Windows (simple): Navigate to https://www.apowersoft.com/free-online-screen-recorder in your browser. Click the ‘Start recording’ button on the left side. The first time you do this you will be prompted to download and install a small piece of launcher software. Once installed your browser will display a prompt to open the Launcher. Confirm and a toolbar will appear which allows you to decide what you will record, sound settings, whether to record your webcam (and which camera), and the file settings to use (see above). When webcam is enabled, you can drag and drop and resize the camera window to wherever you think it works best. Close the toolbar to close the programme.
Windows (more complex): use Open Broadcast Software (see below).
Mac users can use Quicktime to record both screen and camera feed simultaneously. See this straightforward guide. Alternatively you might sign up for a free mmhmm account which provides a fun way to achieve the same ends, easily.
4. A slightly more complex visual production
While it undoubtedly requires more time and more complicated software, recording your presentation allows you to bring in more than just your voice, face and slides: you can mix in photos, audio and video files. The software we’d recommend is free and works on both Windows and Mac. Search the web for brief tutorials. If reasonably computer literate it may take 60-90 minutes of research and testing to become sufficiently proficient in OBS to make an interesting production.
Download the free Open Broadcast Software (OBS) to your PC or Mac. In OBS you can specify which sources to capture (desktop, applications, webcams, etc.), set it to simply capture your screen, your screen and webcam (arranging these as you wish), or set up a variety of ‘scenes’ each of which captures one or more sources (video and/or audio).
With no scenes configured, and one or two sources selected, start recording in the main view. If using a set of scenes then use the Studio view to setup and preview your transitions. There is an audio mixing deck which allows you to adjust levels.
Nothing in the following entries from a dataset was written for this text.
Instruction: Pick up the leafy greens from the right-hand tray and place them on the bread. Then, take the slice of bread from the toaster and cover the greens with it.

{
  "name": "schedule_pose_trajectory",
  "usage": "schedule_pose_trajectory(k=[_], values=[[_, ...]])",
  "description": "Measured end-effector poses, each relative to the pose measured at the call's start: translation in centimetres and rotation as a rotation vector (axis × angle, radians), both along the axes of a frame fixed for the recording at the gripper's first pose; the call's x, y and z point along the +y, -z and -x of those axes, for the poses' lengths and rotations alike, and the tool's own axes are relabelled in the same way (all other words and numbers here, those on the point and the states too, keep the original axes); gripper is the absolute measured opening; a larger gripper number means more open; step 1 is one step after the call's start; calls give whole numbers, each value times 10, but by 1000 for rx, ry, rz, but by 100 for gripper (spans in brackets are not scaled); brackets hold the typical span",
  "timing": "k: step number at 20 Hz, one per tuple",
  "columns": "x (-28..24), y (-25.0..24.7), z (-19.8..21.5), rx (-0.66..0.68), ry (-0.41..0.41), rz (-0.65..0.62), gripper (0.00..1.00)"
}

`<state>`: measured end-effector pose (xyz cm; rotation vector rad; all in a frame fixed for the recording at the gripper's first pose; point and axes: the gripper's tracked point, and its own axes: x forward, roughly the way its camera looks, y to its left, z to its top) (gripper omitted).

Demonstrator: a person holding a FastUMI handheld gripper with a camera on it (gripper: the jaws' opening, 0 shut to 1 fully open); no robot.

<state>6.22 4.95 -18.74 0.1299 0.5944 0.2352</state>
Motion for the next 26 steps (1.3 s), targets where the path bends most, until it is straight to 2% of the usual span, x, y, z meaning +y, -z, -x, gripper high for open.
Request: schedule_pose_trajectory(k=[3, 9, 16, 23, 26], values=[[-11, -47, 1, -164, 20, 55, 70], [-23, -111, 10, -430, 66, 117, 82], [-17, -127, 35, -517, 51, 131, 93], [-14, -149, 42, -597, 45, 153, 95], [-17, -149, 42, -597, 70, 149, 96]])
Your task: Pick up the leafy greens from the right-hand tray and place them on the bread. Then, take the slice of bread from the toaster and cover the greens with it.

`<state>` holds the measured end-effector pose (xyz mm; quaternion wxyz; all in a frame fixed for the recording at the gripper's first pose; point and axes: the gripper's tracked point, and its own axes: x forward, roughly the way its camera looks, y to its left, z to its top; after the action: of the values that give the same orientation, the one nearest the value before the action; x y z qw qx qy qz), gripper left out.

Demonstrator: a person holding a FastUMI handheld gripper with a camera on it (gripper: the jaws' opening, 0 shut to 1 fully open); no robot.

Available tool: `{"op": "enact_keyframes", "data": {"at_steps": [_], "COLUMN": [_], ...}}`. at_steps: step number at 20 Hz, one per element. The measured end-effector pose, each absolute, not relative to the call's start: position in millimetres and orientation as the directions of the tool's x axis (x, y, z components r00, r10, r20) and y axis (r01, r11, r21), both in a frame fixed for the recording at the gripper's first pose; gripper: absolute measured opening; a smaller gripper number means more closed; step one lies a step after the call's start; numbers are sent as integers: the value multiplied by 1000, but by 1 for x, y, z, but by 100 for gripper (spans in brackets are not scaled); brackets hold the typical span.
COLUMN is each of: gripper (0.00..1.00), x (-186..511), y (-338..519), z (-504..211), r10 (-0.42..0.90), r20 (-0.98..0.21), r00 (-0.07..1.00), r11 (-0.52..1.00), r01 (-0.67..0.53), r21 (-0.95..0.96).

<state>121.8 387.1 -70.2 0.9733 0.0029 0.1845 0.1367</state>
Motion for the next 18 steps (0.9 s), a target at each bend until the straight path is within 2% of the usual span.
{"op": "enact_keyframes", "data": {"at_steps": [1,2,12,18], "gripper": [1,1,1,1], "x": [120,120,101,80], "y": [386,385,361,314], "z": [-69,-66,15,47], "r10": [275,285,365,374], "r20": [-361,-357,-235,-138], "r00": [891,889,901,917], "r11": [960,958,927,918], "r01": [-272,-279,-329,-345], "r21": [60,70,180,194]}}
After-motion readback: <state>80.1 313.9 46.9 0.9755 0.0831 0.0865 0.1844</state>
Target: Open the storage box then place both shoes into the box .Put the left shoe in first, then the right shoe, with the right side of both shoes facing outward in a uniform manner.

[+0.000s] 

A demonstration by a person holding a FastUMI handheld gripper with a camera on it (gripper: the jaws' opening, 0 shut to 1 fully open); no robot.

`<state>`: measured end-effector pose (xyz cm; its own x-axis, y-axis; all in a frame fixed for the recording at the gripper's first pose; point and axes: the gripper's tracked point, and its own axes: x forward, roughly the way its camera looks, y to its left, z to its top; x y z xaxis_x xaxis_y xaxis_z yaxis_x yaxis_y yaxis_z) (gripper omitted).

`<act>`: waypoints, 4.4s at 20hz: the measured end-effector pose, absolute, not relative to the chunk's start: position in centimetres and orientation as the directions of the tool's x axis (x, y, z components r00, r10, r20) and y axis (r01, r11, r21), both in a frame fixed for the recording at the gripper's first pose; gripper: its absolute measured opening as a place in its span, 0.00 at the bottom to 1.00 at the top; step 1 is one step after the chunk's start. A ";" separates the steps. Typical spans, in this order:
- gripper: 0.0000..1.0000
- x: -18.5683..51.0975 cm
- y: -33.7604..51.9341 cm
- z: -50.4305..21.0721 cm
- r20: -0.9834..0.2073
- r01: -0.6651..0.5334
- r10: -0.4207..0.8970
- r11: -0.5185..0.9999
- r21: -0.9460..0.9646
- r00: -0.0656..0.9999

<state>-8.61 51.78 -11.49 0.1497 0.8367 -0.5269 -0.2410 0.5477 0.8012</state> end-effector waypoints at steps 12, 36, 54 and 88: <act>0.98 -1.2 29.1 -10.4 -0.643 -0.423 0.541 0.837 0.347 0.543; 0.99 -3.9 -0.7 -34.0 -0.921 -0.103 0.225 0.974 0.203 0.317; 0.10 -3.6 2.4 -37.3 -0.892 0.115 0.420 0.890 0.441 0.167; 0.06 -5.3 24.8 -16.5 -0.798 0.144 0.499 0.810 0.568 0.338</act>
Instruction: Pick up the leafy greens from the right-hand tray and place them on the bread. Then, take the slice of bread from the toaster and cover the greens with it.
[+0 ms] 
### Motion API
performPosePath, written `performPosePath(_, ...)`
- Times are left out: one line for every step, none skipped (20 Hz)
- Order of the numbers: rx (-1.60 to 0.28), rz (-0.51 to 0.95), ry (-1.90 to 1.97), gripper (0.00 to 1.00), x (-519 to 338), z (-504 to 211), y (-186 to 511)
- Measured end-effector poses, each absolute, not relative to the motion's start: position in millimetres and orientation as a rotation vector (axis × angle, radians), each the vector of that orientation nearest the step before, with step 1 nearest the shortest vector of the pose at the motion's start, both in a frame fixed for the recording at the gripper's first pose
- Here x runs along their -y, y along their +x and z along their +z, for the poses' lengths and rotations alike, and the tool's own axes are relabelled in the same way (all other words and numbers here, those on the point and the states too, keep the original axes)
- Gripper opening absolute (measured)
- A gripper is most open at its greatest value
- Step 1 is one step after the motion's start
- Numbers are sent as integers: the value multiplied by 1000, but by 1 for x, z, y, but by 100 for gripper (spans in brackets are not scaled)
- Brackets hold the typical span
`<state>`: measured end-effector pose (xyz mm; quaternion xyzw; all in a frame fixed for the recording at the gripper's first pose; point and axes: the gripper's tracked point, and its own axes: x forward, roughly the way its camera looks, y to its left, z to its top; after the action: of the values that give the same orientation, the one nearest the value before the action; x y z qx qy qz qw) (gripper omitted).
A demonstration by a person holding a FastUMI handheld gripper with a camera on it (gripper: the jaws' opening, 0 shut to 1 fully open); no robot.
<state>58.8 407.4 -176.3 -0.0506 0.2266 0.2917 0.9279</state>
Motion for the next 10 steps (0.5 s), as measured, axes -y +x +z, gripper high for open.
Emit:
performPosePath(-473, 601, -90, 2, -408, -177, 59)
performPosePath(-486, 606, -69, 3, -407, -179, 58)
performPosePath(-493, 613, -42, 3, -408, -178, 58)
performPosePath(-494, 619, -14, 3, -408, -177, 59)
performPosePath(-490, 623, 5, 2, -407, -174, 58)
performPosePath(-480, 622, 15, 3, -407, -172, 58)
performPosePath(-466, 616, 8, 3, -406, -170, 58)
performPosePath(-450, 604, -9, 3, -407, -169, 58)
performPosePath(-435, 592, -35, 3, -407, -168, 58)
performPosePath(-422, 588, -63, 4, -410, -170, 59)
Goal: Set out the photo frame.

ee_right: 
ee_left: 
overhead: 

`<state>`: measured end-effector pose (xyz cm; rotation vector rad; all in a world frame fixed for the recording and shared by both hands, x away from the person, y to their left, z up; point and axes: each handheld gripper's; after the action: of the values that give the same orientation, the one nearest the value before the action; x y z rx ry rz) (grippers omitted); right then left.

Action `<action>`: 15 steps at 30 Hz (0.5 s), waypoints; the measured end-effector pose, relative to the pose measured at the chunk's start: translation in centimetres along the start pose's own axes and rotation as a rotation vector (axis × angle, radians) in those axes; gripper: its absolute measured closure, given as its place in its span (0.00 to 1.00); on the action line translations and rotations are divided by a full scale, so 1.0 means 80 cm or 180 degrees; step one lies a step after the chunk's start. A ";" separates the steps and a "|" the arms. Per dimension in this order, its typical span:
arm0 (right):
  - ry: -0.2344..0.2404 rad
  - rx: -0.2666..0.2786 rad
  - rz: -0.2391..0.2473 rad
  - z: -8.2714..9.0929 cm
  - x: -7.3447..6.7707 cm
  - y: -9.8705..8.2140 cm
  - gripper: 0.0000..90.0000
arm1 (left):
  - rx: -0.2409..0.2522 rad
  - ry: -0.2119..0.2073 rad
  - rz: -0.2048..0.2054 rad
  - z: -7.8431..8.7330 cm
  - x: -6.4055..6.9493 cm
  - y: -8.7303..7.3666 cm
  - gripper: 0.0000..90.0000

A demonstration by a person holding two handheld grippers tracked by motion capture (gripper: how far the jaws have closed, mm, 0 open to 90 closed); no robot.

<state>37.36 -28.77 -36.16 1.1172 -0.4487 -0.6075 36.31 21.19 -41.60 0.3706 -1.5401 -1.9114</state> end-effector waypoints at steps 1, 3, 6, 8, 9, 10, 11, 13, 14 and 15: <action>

Remember to check output settings (as per above). Do not record directly to mp4, but to OBS’s native format (more robust if there’s a crash); and then use the Remux feature within OBS to convert this to mp4 once it’s finished.
Adding captions to video
If you are recording your presentation or utilising video within your presentation we would suggest/ask that where possible, you enable or add captions to widen accessibility. See the captions section of our accessibility guide for guidance. This is not as complicated as it sounds.
What do I do with my pre-recorded files?
Your PowerPoint file(s)/slides can just be kept ready on your computer and when it is your turn to present, you will be able to share screen within Whova/ Zoom and move through your slides in the usual way.
Audio/video files should be uploaded to your own YouTube or Vimeo account ahead of the conference. When you present, you will share screen within Whova/Zoom and select the YouTube or Vimeo tab/ window to share with the room and play the video when you are ready. Doing it this way, the sound and video quality will be much better for the audience on varying internet speeds, than if you try and play it from within a video or audio player on your computer.
Video or audio files can be used as your intended mode of presentation, or just part of your presentation, or as a back-up in case of bandwidth issues with a live presentation. If you suspect your internet connection is not strong enough for a clear live presentation, ensure you have sent the link to your uploaded pre-recorded video to your panel convenor and they can share their screen and play your video to the room if necessary.
If you wish your recorded presentation to be available to delegates in advance, during and/or after the conference, upload it to your own YouTube/Vimeo account (can not be set to private, although unlisted is fine), then enter the video URL into your paper details in our online environment (Cocoa). The video will then be embedded in the paper/panel page on the website, below your abstract. To see what this looks like see this guide.